Depuis près d'un quart de siècle, officiellement, elle n'existe plus. Sinon qu'elle est encore très présente dans l'imaginaire. Que Les raisins de la colère, de John Steinbeck, l'habitent toujours.
Eric Sarner a donc décidé de la reprendre de bout en bout et d'y glaner tout ce que sa curiosité lui offrait.
Beaucoup de rencontres, donc, et la première d'entrée:
Betty avait le regard de ceux qui ont beaucoup vu les autres s’en aller. Un regard un peu bleu, un peu transparent, un peu plus que cela, translucide, un regard un peu cassé, assez beau côté j’sais-bien-que-j’perds-mais-qu’est-ce-que-j’y-peux ?
Beaucoup de demi-vérités aussi, inscrites dans l'asphalte ou ses environs, des faits minuscules grossis jusqu'à devenir des évidences à force d'avoir été martelés par des milliers de personnes - quand on croit à ses mensonges, ce ne sont plus des mensonges...

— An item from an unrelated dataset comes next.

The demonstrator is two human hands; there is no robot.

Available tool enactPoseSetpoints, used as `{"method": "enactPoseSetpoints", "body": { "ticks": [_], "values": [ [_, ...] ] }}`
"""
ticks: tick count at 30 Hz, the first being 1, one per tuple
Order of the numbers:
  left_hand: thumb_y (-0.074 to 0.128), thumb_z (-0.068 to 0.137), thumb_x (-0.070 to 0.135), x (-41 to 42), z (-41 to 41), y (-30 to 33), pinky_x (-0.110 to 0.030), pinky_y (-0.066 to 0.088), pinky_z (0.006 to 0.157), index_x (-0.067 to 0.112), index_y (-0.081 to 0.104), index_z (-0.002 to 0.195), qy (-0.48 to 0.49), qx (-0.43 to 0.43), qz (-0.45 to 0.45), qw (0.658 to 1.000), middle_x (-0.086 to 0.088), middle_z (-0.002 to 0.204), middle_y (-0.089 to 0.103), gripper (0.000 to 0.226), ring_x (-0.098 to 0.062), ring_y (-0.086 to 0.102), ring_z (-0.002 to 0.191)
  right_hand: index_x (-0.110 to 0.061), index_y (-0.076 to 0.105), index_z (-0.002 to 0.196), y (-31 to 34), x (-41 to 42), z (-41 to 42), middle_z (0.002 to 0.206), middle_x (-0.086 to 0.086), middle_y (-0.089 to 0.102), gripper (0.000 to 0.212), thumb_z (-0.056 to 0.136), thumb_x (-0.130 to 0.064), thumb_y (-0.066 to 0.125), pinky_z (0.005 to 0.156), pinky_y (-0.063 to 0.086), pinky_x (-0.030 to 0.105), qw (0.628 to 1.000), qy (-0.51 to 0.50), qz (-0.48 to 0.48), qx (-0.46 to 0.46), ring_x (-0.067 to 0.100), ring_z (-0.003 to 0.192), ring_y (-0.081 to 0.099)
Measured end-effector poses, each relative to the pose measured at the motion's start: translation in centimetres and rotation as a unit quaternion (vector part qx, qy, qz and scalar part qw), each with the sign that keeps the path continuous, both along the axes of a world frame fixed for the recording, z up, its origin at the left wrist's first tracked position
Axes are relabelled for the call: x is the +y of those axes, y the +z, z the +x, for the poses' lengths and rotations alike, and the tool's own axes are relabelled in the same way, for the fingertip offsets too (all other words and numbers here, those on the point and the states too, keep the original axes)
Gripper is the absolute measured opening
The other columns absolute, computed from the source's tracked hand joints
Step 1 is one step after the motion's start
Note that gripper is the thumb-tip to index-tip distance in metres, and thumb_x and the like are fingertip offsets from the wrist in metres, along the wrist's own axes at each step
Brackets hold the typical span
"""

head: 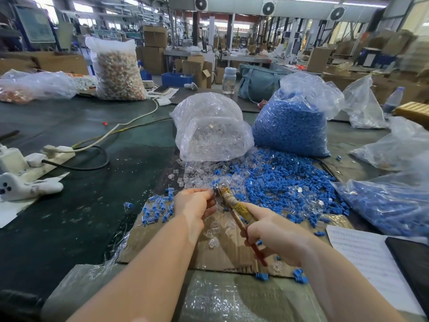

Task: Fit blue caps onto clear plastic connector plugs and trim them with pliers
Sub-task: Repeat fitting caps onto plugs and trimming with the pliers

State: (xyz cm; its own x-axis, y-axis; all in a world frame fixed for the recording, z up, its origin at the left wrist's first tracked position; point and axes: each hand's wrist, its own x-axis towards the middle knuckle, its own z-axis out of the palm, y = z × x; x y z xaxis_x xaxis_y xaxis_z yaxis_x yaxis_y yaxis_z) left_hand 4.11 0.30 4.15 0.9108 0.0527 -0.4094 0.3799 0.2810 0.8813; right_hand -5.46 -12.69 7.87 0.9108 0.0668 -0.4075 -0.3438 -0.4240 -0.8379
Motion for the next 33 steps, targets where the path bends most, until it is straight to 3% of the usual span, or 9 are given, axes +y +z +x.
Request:
{"method": "enactPoseSetpoints", "body": {
  "ticks": [9, 11, 15, 20, 25, 30, 33],
  "values": [
    [0.061, 0.084, -0.005, -0.2, -0.3, -0.4, -0.017, 0.045, 0.034, 0.004, 0.059, 0.072, 0.014, 0.005, -0.025, 1.000, -0.011, 0.068, 0.060, 0.015, -0.014, 0.056, 0.054, -0.044, 0.048, 0.109, -0.8, 0.1, 0.1, 0.063, 0.000, 0.048, 0.064, 0.078, 0.010, 0.039, 0.044, 0.032, 0.023, 0.999, -0.019, -0.017, -0.035, 0.011, 0.048, 0.039],
    [0.060, 0.084, -0.005, -0.2, -0.3, -0.4, -0.017, 0.045, 0.035, 0.004, 0.060, 0.073, 0.014, 0.007, -0.027, 1.000, -0.012, 0.071, 0.061, 0.014, -0.014, 0.057, 0.056, -0.043, 0.050, 0.113, -1.0, 0.2, 0.0, 0.060, -0.002, 0.049, 0.065, 0.076, 0.010, 0.040, 0.045, 0.032, 0.024, 0.999, -0.028, -0.007, -0.038, 0.010, 0.046, 0.039],
    [0.060, 0.084, -0.005, 0.0, -0.4, -0.4, -0.017, 0.047, 0.036, 0.003, 0.060, 0.075, 0.015, 0.008, -0.042, 0.999, -0.012, 0.072, 0.062, 0.012, -0.014, 0.057, 0.056, -0.044, 0.055, 0.116, -1.5, -0.1, -0.2, 0.074, 0.002, 0.056, 0.071, 0.073, 0.011, 0.044, 0.051, 0.033, 0.027, 0.996, -0.074, 0.051, -0.026, 0.015, 0.056, 0.041],
    [0.060, 0.085, -0.004, 0.0, -0.9, -0.5, -0.017, 0.049, 0.040, 0.005, 0.060, 0.076, 0.022, 0.007, -0.038, 0.999, -0.009, 0.067, 0.061, 0.012, -0.011, 0.057, 0.046, -0.033, 0.060, 0.114, -1.9, -0.6, -0.6, 0.043, -0.007, 0.055, 0.072, 0.069, 0.020, 0.044, 0.037, 0.032, 0.020, 0.986, -0.110, 0.122, -0.028, 0.009, 0.037, 0.042],
    [0.060, 0.085, -0.004, -0.2, -1.0, -0.6, -0.017, 0.048, 0.039, 0.005, 0.059, 0.078, 0.024, 0.018, -0.047, 0.998, -0.009, 0.068, 0.060, 0.011, -0.014, 0.055, 0.053, -0.029, 0.065, 0.108, -1.9, -0.4, -1.2, 0.044, -0.007, 0.057, 0.066, 0.070, 0.021, 0.045, 0.037, 0.034, 0.016, 0.983, -0.114, 0.145, -0.025, 0.006, 0.036, 0.046],
    [0.058, 0.087, -0.003, -0.3, -1.1, -0.7, -0.019, 0.048, 0.042, 0.007, 0.060, 0.077, 0.033, 0.017, -0.034, 0.999, -0.010, 0.073, 0.061, 0.014, -0.016, 0.058, 0.058, -0.025, 0.064, 0.112, -1.7, 0.1, -1.5, 0.058, -0.005, 0.057, 0.068, 0.067, 0.023, 0.049, 0.036, 0.035, 0.013, 0.988, -0.108, 0.067, -0.089, -0.003, 0.036, 0.047],
    [0.058, 0.085, -0.005, -0.2, -1.2, -0.3, -0.016, 0.047, 0.038, 0.004, 0.059, 0.077, 0.024, 0.019, -0.063, 0.998, -0.009, 0.067, 0.059, 0.012, -0.009, 0.057, 0.044, -0.020, 0.064, 0.115, -1.5, -0.4, -1.3, 0.047, -0.005, 0.058, 0.067, 0.068, 0.026, 0.045, 0.036, 0.039, 0.013, 0.980, -0.116, 0.156, -0.041, 0.002, 0.036, 0.052]
  ]
}}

Pas mal de déceptions sur le chemin, forcément. La légende est trop belle pour être retrouvée sur le trajet. Mais aussi de bonnes surprises, dues surtout au fait que le voyageur est prêt à tout accepter de ce qui lui arrive.
Comment dit-on, déjà? Le voyage est le but du voyage - ou toute forme dérivée de cette vérité à travers laquelle s'affirment les récits attentifs aux détails les plus incongrus. Rien n'est indifférent à Eric Sarner, sinon les haltes convenues, les must qu'il écarte tranquillement de son itinéraire.
Sur la route 66 est un parcours comme on aimerait en faire, comme on aime en faire, encore et encore.